Thursday was glorious, the sun shone all day with just enough breeze to stay cool in, after breakfast we took the scooter down the road to St. Palais, traditionally a fishing village with a lovely sandy horse shoe shaped beach in the town centre, nowadays it has become a fashionable resort, but without losing it’s charm, worth seeing are the ‘belle epoque’ villas set amongst the pines and evergreen oaks, also a walk along the cliff tops on the ‘Grande Cote’ is worth doing.
Thursday evening, we shared the bottle of champagne with Chris and Gill, which we jointly won at the Bromsgrove meet earlier this year, we shared a meal, and sat outside the motor home watching the sunset over the bay, it’s 26deg in the shade at half past nine, and time to start thinking about breaking camp, our plans have changed for now, instead of heading north towards the monument as planned, the climate down here at the moment is absolutely wonderful, it would be a shame to miss out, camoyboy is moving on in the morning too, he’s heading towards Futuroscope, we’re moving on to the free aire next door. Later that evening we were joined by Rob, Christine and their daughter Amy, in an absolutely wonderful fiat ducato LWB panel van self build, gave them the MHF web addy, hopefully they may join.
Friday, it’s 0715 and already 24deg in the shade, looks like another hot one in the making, we say our goodbyes to friends old and new, most of the kids from the Bonne anse site who Kirsty and Terri have become friends with have turned up to see them off, our destination today is a municipal site in Beaumont sur Sarthe, about 11 miles south of Alencon on the N138, roughly a 247 mile journey, hence the early start, we arrived here late afternoon, _10 for the night inc electric (6A), lovely site, friendly staff, ideal overnighter for all the ferry ports , the river Sarthe runs through the site, great for anglers, the toilet/sanitation block is a very modern, clean and hygienic facility, complete with washing machines disabled access and a ‘common room’ is incorporated at the opposite end of the same building, where you will find a table tennis table and a table football game, the swimming pool is a short walk into the town. 

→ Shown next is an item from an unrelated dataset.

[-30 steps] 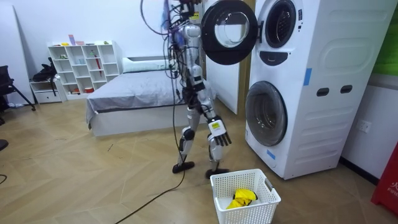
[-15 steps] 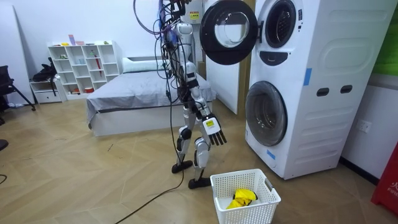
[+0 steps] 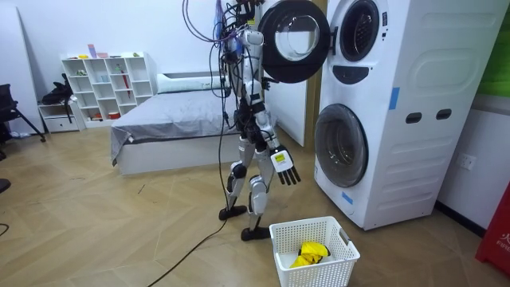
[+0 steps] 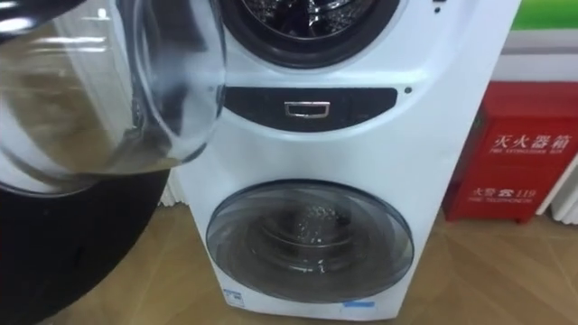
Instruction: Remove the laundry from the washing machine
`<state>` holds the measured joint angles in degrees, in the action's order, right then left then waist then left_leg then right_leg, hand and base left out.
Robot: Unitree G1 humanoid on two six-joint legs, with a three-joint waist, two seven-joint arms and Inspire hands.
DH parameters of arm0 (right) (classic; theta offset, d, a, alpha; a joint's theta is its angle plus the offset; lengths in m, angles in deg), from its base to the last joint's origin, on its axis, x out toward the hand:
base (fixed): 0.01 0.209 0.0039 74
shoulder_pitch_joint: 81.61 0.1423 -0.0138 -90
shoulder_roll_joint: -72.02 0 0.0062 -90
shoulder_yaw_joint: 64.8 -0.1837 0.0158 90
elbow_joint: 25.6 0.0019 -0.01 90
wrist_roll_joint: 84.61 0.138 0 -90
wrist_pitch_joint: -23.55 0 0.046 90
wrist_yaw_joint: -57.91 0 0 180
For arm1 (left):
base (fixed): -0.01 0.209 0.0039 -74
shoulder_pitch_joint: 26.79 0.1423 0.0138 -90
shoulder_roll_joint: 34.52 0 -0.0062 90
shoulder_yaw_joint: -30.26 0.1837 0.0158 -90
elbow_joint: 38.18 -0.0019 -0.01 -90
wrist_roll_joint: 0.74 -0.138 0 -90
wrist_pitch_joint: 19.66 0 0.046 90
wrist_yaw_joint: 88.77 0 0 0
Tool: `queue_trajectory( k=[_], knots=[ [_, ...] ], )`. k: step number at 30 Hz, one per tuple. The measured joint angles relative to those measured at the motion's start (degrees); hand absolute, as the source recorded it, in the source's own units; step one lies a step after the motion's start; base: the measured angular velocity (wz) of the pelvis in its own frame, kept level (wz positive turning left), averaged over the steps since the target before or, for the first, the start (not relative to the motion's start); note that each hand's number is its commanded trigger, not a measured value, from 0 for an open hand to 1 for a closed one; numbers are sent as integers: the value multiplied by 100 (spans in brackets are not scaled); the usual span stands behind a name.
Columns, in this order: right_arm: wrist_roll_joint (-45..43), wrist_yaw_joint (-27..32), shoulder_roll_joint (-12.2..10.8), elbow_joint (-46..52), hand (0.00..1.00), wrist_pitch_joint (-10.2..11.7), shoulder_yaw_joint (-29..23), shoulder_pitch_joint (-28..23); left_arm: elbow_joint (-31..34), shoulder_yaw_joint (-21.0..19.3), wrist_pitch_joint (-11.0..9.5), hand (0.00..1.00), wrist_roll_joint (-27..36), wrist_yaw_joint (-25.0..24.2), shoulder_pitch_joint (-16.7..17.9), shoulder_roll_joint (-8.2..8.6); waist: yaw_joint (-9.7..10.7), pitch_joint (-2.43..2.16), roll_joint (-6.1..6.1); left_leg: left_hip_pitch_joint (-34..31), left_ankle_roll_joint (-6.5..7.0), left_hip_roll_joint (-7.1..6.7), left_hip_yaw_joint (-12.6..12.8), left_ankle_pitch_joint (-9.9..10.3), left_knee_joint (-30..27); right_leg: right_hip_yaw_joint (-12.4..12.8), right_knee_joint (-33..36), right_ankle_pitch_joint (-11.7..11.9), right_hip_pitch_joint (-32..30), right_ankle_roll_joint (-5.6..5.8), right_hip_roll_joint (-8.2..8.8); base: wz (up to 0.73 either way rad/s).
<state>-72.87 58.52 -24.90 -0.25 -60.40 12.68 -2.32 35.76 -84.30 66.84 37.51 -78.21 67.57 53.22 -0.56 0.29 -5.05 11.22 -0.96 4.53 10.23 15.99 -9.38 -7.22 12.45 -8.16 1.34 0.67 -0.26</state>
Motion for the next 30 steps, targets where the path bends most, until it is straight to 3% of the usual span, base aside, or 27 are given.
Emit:
queue_trajectory(
  k=[2, 9, 11, 14, 17, 19, 20, 22, 25, 28, 30],
  knots=[
    [-48, -17, 6, 3, 0, 0, -2, 17, 350, -1, 26, 0, -7, -2, -152, -70, 1, -2, 10, 3, 0, 3, 21, 0, 0, 2, -7, 0, 8, 0, -7, -2],
    [-379, -79, 0, 97, 0, -233, -4, -69, 916, -6, 261, 0, -17, -1, -1280, -794, 6, 4, -34, -35, 0, -19, 58, 0, -1, 71, -84, 2, -14, -3, -11, -3],
    [-400, -87, 0, 90, 0, -256, 2, -75, 1014, -8, 271, 0, -18, -81, -1582, -848, 14, 14, -59, -60, 0, -21, 60, 0, -1, 70, -79, 4, -40, -6, -10, -2],
    [-476, -159, 6, 79, 0, -366, 19, -31, 1303, 235, 321, 0, -90, -237, -1694, -829, 221, 15, -66, -75, -1, -16, 46, -1, -14, 18, -76, 3, -32, -5, 0, 8],
    [-479, -258, 10, 9, 0, -450, 263, 131, 1758, 828, 343, 0, -525, -547, -1674, -513, 362, 52, 54, -65, 1, -17, 37, -2, -12, -30, -69, 3, -20, -4, 11, 10],
    [-481, -289, -3, -23, 0, -491, 623, 212, 2161, 1147, 343, 0, -911, -551, -1515, 13, 411, 49, 224, -123, 1, -17, 13, -2, -14, -96, -101, 11, -21, 5, 27, 26],
    [-469, -295, -18, -62, 0, -491, 696, 250, 2240, 1273, 344, 0, -1024, -557, -1460, 159, 445, 49, 238, -152, 2, -17, -22, -2, -18, -140, -125, 23, -14, 15, 34, 39],
    [-410, -326, -97, -266, 0, -521, 918, 497, 2471, 1878, 341, 0, -1147, -610, -1324, 782, 568, 47, 370, -211, 39, -40, -142, -24, -25, -267, -196, 66, 30, 41, 79, 37],
    [-435, -373, -118, -285, 0, -536, 1140, 730, 2492, 2597, 513, 0, -1155, -746, -1239, 1044, 693, 42, 383, -236, 71, -73, -150, -43, -30, -297, -283, 129, 69, 61, 113, 8],
    [-434, -452, -151, -403, 0, -533, 1348, 924, 2498, 2862, 520, 0, -1212, -786, -1242, 1240, 846, 31, 302, -269, 106, -113, -153, -67, -25, -299, -366, 156, 87, 74, 142, 3],
    [-373, -456, -168, -465, 0, -550, 1502, 993, 2498, 3049, 525, 0, -1187, -801, -1248, 1253, 869, 31, 282, -263, 110, -115, -153, -71, -20, -282, -377, 162, 93, 75, 139, -2]
  ],
)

The weather here is pretty much the same as we found it in this area over a fortnight ago, overcast, muggy, intermittent rain and a cool wind. Set off at leisure on the Saturday morning heading north east towards Rouen and finally Dunkerque, stayed on the aire at Gravelines, (not that easy to find) after a visit to the supermarche, strolled into the town later that evening to watch an African dance concert held in the market place, a lovely end to an enjoyable trip.
Sun morning the ferry embarkation was held up due to some would be illegals being discovered in the rear of a curtain sided HGV, apart from that the crossing was calm, and we were soon in Dover and on the road home
Regards M&D


----------



## Bazbro (May 9, 2005)

Great post, thanks M&D. Can't wait to emulate you in September!


----------



## peejay (May 10, 2005)

Hi M&D, thanks for a nicely written account of your hols, I enjoyed that, sounds like u had a great time.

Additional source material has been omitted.